- TASK REQUIREMENTS -
Look through the records below for lines containing the string "comes", and report how many there are, nothing else.

-=-=-

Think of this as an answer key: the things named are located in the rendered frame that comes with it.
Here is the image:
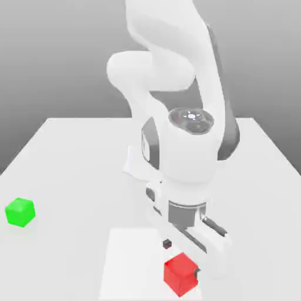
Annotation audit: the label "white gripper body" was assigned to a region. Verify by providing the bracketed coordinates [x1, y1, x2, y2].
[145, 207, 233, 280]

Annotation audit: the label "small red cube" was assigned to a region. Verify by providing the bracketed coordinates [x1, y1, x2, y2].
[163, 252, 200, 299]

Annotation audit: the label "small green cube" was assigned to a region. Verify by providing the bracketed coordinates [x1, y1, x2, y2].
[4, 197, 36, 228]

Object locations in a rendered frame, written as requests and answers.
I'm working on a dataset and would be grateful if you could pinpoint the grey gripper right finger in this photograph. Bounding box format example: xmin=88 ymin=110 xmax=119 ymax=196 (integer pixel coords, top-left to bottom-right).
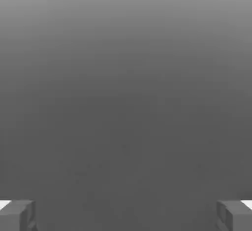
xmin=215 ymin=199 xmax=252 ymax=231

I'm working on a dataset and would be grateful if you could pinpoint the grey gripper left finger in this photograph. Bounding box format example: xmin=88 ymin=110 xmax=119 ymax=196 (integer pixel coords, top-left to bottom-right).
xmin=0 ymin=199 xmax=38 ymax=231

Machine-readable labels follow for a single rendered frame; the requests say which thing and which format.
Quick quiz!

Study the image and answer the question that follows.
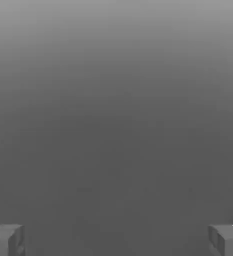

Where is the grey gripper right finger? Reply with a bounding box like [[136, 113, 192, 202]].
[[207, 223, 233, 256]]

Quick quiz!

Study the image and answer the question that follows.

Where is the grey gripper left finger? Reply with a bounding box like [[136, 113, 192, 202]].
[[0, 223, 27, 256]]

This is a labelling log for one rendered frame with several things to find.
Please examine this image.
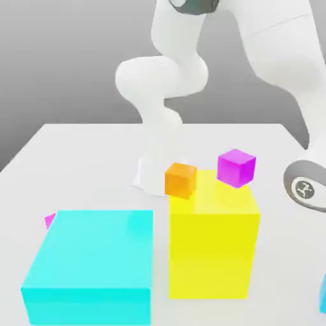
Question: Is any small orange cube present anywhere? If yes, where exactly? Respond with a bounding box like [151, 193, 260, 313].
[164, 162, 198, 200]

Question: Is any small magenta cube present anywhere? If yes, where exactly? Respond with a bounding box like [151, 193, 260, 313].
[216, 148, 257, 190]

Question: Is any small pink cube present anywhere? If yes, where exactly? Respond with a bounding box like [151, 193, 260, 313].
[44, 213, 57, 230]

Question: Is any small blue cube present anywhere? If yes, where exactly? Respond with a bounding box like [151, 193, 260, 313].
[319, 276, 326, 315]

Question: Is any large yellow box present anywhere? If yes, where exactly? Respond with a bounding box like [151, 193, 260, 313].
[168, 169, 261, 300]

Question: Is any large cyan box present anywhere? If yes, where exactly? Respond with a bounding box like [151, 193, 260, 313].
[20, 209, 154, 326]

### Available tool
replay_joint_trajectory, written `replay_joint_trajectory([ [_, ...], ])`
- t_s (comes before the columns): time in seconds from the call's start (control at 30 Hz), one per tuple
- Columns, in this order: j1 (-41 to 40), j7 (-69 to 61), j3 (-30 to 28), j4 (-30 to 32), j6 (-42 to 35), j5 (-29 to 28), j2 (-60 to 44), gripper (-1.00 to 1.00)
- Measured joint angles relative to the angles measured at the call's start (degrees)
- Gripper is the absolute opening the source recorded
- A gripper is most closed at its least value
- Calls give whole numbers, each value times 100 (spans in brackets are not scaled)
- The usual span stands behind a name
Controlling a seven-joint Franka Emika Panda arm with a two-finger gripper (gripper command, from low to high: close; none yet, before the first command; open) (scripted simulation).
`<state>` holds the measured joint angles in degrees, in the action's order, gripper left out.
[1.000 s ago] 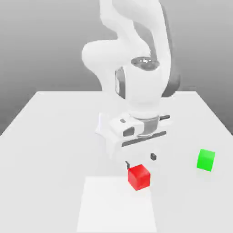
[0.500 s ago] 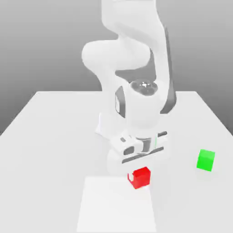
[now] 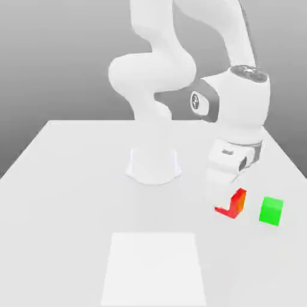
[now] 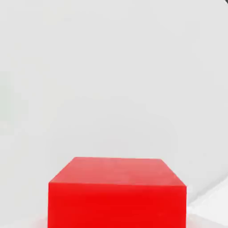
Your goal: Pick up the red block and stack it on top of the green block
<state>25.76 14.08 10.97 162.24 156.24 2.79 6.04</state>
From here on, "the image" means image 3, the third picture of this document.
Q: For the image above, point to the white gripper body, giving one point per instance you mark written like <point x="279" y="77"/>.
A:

-=-=-

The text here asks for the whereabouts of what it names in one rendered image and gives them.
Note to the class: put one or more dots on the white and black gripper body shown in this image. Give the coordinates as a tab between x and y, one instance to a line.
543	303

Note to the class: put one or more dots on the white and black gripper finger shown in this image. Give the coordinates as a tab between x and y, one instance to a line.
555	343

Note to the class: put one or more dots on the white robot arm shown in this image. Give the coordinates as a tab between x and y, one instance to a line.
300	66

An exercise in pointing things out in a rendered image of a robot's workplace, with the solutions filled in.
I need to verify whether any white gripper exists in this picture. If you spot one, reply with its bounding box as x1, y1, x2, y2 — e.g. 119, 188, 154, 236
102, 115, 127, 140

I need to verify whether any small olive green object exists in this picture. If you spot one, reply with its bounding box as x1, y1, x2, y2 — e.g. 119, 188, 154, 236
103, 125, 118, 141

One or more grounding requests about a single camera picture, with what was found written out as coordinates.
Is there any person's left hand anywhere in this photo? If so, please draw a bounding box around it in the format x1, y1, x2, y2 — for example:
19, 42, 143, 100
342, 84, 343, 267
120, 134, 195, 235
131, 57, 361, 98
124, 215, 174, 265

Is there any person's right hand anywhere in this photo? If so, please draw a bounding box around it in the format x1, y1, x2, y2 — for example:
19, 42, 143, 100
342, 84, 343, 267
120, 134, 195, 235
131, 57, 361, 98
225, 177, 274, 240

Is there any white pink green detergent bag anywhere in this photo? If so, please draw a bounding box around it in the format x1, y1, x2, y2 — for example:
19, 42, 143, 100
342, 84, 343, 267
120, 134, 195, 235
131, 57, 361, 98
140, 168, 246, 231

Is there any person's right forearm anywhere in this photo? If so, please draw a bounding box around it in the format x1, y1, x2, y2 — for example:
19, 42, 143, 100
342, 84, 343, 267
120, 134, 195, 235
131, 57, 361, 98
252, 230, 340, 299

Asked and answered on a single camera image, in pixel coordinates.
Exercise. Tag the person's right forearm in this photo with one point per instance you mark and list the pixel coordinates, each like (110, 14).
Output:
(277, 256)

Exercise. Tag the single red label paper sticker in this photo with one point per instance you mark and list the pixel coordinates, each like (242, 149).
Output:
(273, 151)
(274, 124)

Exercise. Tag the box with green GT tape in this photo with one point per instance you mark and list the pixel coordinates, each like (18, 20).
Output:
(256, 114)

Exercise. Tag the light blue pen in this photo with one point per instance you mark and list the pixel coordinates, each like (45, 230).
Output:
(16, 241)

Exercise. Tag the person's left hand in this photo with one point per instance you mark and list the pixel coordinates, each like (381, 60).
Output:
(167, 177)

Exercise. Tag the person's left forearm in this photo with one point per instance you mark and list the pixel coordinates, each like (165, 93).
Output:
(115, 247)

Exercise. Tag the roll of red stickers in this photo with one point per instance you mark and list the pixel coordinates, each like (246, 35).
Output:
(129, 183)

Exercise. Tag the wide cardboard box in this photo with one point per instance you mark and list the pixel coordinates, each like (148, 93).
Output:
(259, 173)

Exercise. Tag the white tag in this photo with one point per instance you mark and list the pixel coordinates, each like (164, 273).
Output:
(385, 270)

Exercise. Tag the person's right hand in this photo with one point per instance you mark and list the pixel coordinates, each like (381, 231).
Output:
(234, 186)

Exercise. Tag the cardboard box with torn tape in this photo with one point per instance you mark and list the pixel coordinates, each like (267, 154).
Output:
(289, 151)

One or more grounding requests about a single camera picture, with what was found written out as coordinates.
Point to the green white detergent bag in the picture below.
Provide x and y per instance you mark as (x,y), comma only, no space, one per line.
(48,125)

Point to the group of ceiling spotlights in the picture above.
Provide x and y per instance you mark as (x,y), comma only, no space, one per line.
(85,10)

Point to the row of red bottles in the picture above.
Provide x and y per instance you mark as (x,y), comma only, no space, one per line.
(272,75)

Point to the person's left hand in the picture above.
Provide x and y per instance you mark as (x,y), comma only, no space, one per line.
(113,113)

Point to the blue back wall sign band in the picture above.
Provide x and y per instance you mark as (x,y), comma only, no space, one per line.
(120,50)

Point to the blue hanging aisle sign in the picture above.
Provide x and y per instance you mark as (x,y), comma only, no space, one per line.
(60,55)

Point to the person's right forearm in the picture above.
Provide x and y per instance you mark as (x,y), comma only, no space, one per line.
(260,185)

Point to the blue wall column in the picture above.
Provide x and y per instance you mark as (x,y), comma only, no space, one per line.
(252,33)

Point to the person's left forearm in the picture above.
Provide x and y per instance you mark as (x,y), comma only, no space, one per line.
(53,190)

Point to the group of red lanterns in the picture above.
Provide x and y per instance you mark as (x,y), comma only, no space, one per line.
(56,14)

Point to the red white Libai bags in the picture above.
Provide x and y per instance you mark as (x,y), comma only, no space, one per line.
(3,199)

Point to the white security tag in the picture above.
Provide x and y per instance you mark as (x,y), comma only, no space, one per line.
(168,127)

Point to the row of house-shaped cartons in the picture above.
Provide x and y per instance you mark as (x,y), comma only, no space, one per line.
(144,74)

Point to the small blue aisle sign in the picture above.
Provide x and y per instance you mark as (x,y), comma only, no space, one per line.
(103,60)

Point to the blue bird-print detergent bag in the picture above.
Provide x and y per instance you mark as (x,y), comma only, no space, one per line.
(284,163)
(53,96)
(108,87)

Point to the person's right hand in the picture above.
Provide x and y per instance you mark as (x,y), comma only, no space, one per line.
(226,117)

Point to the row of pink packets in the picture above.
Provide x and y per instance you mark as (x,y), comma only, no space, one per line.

-=-=-

- EXERCISE RESULT -
2